Pictures in the data should be dropped; transcribe exactly the lines from the one that has "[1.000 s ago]" through the one that has "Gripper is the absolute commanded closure".

(Dataset records)
● ● ● ● ●
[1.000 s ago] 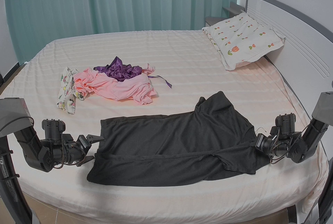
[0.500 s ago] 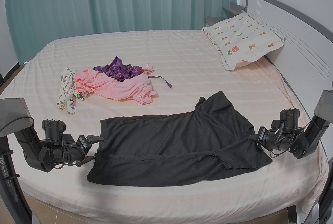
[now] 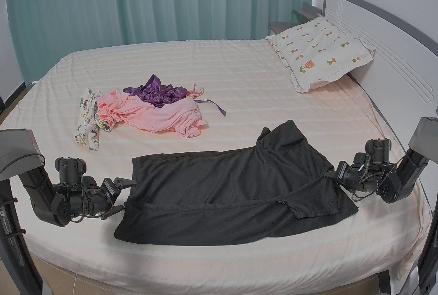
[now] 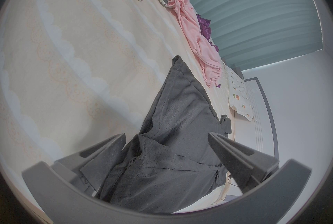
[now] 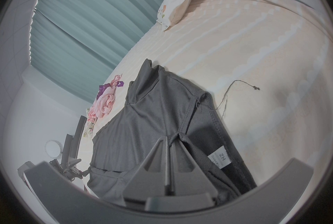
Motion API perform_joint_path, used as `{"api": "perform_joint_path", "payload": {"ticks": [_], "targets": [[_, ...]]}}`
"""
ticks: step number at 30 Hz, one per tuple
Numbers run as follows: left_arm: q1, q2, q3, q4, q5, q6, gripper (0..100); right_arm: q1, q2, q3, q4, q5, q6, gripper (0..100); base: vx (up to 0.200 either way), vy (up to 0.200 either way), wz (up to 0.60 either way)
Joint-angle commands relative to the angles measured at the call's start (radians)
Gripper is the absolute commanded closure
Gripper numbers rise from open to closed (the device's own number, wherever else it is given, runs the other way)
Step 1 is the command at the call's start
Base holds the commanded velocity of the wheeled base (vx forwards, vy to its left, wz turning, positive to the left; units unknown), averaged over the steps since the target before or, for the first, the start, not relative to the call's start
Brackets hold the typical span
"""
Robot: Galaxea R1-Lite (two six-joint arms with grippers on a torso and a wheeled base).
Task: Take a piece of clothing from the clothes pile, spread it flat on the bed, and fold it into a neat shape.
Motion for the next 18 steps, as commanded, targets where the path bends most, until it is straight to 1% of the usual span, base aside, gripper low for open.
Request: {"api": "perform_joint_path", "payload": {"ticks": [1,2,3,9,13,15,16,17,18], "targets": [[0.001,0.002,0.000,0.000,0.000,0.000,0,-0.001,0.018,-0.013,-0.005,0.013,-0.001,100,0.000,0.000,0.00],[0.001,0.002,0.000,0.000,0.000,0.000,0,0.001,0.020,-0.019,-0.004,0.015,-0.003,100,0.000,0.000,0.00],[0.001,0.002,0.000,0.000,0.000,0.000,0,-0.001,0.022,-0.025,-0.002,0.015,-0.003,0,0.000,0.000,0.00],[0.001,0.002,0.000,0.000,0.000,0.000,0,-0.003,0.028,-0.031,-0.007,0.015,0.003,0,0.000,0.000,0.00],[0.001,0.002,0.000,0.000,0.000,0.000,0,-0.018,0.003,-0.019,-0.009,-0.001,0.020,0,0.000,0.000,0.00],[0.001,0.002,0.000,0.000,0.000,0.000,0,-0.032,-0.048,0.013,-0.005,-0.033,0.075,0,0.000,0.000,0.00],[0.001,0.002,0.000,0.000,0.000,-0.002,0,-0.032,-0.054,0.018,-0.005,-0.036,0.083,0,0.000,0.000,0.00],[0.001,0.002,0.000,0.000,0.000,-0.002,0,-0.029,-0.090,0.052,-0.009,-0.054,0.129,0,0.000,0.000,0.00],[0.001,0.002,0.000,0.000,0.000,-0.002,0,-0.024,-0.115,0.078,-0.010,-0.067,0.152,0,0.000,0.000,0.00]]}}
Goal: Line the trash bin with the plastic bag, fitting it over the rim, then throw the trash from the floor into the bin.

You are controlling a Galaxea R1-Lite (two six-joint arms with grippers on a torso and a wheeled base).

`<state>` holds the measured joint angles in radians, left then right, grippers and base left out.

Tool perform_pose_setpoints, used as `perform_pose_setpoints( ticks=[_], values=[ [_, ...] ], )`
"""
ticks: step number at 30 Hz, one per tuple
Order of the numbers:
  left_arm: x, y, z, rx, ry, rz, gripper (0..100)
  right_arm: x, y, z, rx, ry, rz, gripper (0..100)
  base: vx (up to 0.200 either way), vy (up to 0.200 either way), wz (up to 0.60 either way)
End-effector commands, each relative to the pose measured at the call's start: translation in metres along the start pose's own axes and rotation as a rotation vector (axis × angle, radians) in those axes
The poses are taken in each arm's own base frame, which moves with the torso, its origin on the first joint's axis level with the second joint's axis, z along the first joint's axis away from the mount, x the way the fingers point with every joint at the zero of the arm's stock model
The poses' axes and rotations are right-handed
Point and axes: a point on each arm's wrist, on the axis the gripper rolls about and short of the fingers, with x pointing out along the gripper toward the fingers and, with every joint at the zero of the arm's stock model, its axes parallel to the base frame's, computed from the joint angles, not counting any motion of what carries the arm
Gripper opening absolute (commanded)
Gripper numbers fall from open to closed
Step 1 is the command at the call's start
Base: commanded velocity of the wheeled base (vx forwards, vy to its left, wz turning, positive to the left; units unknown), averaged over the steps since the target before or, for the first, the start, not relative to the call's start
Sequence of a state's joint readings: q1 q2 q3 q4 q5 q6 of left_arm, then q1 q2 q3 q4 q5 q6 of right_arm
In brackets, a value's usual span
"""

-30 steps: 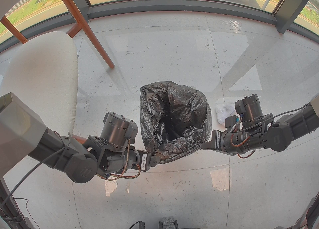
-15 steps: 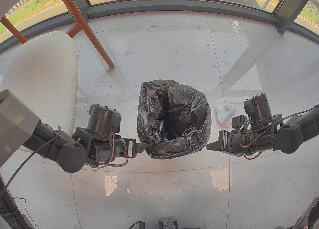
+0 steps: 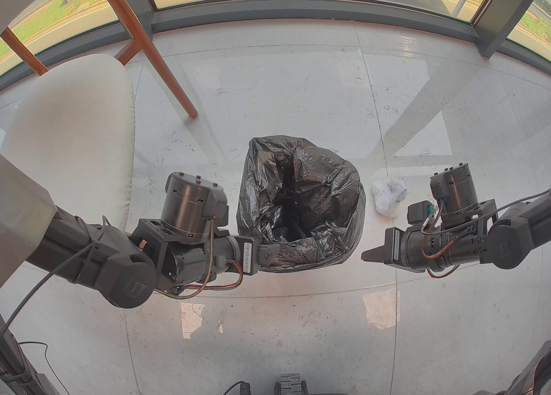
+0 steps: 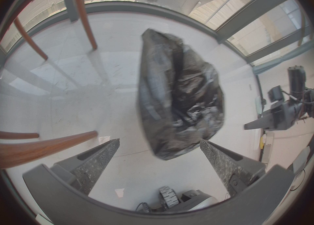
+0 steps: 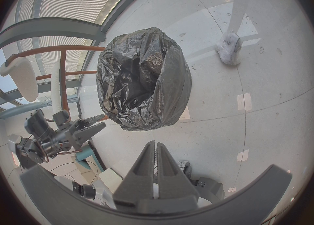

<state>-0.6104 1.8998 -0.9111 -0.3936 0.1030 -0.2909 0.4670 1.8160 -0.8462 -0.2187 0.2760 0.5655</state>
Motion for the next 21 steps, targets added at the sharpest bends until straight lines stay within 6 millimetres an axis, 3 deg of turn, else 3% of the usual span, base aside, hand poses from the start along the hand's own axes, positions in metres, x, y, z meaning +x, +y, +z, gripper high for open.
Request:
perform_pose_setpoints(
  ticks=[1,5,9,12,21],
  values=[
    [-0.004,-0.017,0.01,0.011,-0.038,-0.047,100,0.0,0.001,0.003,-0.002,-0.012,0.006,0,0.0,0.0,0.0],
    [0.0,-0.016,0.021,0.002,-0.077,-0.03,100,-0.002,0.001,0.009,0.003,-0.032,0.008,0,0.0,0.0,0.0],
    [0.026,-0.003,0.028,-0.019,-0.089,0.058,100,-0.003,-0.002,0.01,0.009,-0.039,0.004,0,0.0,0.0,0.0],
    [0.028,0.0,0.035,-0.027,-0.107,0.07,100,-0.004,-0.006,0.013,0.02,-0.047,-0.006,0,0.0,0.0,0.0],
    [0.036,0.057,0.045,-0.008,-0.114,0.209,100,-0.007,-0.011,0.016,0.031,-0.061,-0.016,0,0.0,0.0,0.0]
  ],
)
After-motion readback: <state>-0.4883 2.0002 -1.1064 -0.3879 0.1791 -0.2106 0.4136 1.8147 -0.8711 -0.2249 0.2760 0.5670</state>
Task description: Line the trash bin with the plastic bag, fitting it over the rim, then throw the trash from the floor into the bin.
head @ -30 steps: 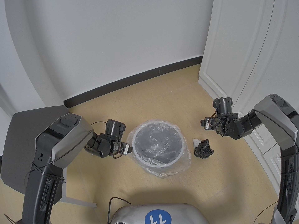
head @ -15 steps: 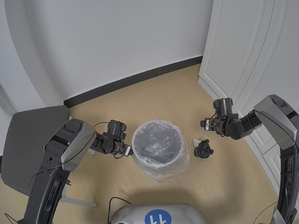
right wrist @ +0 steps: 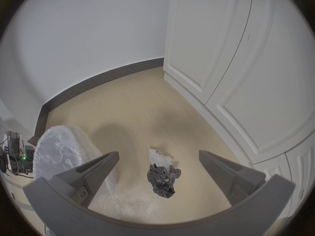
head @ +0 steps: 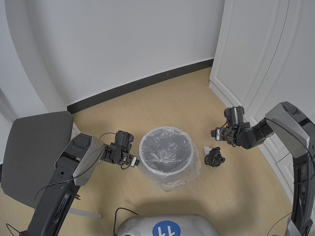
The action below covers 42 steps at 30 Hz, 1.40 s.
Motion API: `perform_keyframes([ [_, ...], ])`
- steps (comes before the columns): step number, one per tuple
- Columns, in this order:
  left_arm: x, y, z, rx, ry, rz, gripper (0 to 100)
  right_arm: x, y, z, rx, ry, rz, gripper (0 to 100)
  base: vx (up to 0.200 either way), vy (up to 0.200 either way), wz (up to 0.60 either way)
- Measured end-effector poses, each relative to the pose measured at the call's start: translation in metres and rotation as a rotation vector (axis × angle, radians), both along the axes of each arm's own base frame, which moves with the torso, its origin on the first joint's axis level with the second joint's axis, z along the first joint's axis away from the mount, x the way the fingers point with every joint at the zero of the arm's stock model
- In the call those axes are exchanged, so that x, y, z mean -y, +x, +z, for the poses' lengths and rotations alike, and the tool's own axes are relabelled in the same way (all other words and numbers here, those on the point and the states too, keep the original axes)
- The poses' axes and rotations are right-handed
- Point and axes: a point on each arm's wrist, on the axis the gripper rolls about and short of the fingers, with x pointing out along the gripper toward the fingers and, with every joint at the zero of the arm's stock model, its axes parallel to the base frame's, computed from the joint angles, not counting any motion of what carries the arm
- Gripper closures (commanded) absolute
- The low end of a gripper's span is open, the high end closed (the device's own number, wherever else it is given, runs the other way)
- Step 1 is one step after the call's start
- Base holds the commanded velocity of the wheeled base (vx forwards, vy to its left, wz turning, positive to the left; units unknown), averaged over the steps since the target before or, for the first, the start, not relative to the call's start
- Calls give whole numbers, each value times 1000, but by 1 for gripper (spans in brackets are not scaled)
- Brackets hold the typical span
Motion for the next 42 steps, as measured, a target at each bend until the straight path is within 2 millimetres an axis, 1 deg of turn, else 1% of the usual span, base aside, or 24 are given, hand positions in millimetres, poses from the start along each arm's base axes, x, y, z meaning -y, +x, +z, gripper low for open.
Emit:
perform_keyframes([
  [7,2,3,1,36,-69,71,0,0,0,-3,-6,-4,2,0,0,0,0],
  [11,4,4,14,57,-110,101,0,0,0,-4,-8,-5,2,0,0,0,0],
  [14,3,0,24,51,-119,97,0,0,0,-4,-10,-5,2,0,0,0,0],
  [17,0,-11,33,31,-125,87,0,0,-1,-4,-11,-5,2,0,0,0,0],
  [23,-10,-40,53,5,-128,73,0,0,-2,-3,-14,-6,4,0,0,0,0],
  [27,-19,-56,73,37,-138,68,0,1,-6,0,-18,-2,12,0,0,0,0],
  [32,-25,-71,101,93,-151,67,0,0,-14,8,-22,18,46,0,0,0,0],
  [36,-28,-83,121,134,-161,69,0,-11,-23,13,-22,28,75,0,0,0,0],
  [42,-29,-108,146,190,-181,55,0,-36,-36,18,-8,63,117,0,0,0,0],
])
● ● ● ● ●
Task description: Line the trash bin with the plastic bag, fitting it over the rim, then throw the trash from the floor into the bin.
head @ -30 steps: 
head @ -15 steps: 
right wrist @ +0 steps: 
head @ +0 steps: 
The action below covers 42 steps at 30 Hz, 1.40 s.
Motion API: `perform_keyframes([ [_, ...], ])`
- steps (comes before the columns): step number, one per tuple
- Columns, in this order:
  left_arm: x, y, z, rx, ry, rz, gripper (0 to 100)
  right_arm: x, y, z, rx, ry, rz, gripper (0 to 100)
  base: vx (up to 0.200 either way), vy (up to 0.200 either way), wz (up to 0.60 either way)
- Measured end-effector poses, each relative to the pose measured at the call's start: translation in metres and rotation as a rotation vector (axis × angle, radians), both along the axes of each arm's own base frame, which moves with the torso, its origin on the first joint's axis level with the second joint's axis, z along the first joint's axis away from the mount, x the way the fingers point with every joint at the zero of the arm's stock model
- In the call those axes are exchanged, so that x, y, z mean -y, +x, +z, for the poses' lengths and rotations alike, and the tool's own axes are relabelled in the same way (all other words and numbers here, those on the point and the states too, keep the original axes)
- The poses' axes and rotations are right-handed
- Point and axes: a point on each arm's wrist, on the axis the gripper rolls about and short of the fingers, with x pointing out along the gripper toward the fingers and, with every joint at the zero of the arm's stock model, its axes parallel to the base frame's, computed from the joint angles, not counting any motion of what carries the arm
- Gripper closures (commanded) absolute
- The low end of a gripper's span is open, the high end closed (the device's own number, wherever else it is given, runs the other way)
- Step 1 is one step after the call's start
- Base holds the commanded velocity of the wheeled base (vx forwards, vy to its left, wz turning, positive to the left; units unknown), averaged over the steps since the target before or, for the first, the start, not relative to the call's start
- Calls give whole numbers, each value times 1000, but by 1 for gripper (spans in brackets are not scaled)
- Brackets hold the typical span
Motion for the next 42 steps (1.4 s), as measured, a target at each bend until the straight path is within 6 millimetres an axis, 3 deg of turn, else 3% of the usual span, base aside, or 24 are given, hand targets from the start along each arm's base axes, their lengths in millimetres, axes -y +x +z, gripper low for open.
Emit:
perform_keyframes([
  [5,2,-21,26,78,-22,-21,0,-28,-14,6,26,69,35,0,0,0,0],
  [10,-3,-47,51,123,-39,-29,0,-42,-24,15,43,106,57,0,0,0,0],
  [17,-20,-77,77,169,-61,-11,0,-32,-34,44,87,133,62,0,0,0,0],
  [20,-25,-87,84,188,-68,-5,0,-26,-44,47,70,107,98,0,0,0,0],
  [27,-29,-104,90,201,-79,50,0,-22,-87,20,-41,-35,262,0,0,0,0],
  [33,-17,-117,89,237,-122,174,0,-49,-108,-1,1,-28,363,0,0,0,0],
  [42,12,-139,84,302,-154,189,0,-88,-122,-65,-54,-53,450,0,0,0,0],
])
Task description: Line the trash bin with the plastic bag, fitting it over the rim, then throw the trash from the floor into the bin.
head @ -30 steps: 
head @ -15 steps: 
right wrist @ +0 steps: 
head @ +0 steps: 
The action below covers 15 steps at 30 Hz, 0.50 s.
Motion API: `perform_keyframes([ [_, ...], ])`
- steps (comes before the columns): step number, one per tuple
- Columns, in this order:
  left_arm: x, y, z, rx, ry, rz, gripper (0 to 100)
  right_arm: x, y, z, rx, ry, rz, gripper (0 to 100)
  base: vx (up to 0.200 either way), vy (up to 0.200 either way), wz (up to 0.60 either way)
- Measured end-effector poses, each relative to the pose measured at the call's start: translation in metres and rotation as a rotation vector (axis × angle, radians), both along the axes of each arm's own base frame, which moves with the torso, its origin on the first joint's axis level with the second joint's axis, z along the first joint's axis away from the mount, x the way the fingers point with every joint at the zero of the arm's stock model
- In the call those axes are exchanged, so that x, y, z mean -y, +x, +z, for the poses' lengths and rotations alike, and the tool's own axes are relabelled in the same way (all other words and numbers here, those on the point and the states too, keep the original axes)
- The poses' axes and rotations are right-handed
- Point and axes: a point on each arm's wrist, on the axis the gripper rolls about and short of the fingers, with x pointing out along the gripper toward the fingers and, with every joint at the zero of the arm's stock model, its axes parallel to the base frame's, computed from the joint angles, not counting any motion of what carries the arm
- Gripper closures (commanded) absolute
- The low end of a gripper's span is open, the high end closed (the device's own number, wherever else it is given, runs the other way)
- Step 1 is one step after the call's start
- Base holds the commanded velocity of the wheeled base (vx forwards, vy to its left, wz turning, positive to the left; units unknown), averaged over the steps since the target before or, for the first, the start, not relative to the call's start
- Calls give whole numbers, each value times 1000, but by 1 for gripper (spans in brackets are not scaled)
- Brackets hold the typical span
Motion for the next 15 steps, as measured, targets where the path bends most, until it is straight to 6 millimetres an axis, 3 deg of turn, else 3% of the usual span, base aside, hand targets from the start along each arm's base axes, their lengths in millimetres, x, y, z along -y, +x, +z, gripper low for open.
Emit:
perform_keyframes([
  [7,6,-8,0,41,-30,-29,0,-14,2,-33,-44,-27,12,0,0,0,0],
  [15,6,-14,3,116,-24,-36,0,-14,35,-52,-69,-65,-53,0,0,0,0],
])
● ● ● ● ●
▶ _SOLUTION_:
[1.000 s ago] 
[0.500 s ago] 
[now] 
[now] 
[now] 
Motion API perform_joint_path, used as `{"api": "perform_joint_path", "payload": {"ticks": [_], "targets": [[_, ...]]}}`
"""
ticks: step number at 30 Hz, one per tuple
Numbers run as follows: left_arm: q1, q2, q3, q4, q5, q6, gripper (0..100); right_arm: q1, q2, q3, q4, q5, q6, gripper (0..100); base: vx (up to 0.200 either way), vy (up to 0.200 either way), wz (up to 0.60 either way)
Joint-angle commands relative to the angles measured at the call's start (radians)
Gripper is the absolute commanded closure

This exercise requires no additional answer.